Buona sera siete all’ascolto del dibattito del giorno su RFI. La diplomazia internazionale si attiva per tentare di trovare una soluzione alla crisi politica in Burundi. La volontà del presidente Pierre Nkurunziza di prolungare la sua presenza al potere ha creato un conflitto che fa temere al ritorno della guerra tra hutu e tutsi di sinistra memoria. Mentre l’Unione Africana è convocata in summit a partire da domani per decidere l’invio di una forza africana di pace, la ripresa del dialogo tra governo e opposizione è diventata di cruciale importanza, per evitare al Burundi di discendere nel caos, gli emissari del ONU si sono dimostrati incapaci di trovare una soluzione.

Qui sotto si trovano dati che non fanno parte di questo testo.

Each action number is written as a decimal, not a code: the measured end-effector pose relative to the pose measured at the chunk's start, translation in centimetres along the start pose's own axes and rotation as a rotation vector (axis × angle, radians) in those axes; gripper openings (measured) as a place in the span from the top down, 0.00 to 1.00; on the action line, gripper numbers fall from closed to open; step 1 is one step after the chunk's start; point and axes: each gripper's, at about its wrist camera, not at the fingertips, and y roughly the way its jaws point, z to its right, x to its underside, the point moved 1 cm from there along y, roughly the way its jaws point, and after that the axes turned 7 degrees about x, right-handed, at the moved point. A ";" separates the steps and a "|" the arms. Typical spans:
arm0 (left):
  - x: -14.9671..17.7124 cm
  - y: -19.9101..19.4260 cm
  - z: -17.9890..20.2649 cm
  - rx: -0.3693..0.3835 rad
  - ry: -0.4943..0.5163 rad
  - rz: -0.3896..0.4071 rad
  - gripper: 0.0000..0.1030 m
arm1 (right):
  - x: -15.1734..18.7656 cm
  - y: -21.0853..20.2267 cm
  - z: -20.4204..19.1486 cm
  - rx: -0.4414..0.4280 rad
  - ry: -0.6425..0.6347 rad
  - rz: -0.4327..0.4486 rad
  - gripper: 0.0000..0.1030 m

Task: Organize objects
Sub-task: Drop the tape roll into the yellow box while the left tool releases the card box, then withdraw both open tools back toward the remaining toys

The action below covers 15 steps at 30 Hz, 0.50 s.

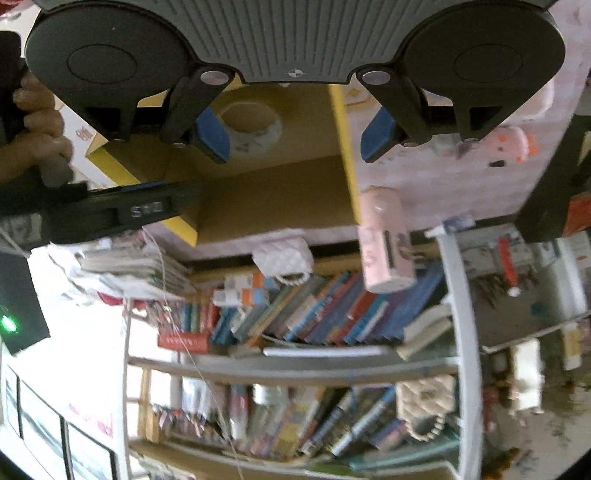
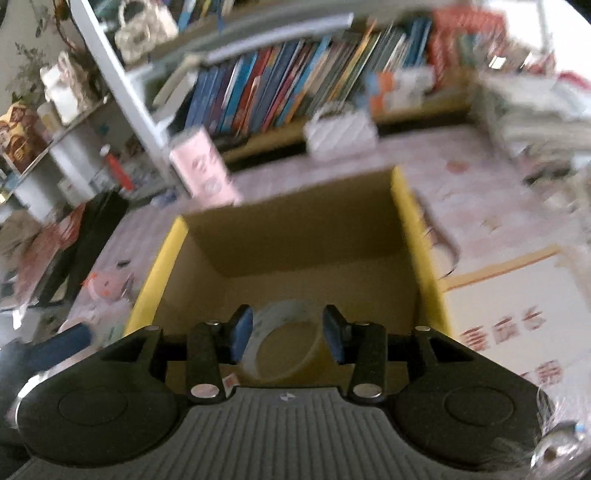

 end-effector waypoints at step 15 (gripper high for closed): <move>3.3 -7.5 -4.3 -0.108 -0.063 0.065 0.13 | 7.4 -6.8 0.0 0.375 0.223 0.214 0.59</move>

L’Unione Africana sarà in grado di imporre una soluzione pacifica in Burundi? Andiamo ad intervistare Jean Francois Paquet e Cedikaba corrispondente a Parigi per African Press.
Prima di affrontare l’argomento della Unione Africana potreste spiegarci perché una semplice crisi politica sta per avviarsi al genocidio?
Jean Francois Paquet Occorre sottolineare che il Burundi non è il paese dei hutu e dei tutsi. È un vecchio Stato-Nazione dove dei gruppi socio-politici sono stati strumentalizzati per delle élite predatrici ancora prima della indipendenza. L'élite al potere, cioè il presidente Pierre Nkurunziza e il suo gruppo, sono dei predatori che saccheggiano tutte le risorse del paese e allo stesso tempo sono un gruppo di Illuminati. Il presidente Nkurunziza si crede investito da Dio per guidare il paese. È un caso assai raro in Africa dove abbiamo nello stesso tempo un presidente predatore che si crede illuminato da Dio. Questo lo rende completamente incontrollabile e i diplomatici che hanno tentato di dialogare con questo uomo sono impotenti perché non trovano la chiave adatta per aprire le negoziazioni.
Cedikaba. Per venire all'attualità il Burundi è uscito da una lunga guerra civile grazie agli accordi di Arusha del 2000 promossi da Nelson Mandela che hanno condotto ad un governo di transizione e alla spartizione del potere. Sulla base di questi accordi Pierre Nkurunziza è salito al potere. Ha fatto due mandati presidenziali alla fine dei quali ha deciso di ottenere con la forza un terzo mandato creando la situazione attuale perché gli accordi di Arusha non prevedono in nessun caso un terzo mandato alla presidenza. Le negoziazioni iniziali non hanno permesso di trovare un compromesso politico e il paese è entrato in una crisi che rischia di sfociare nella guerra civile.
Possiamo dire che la posizione di Nkurunziza è legata ad un gruppo etnico?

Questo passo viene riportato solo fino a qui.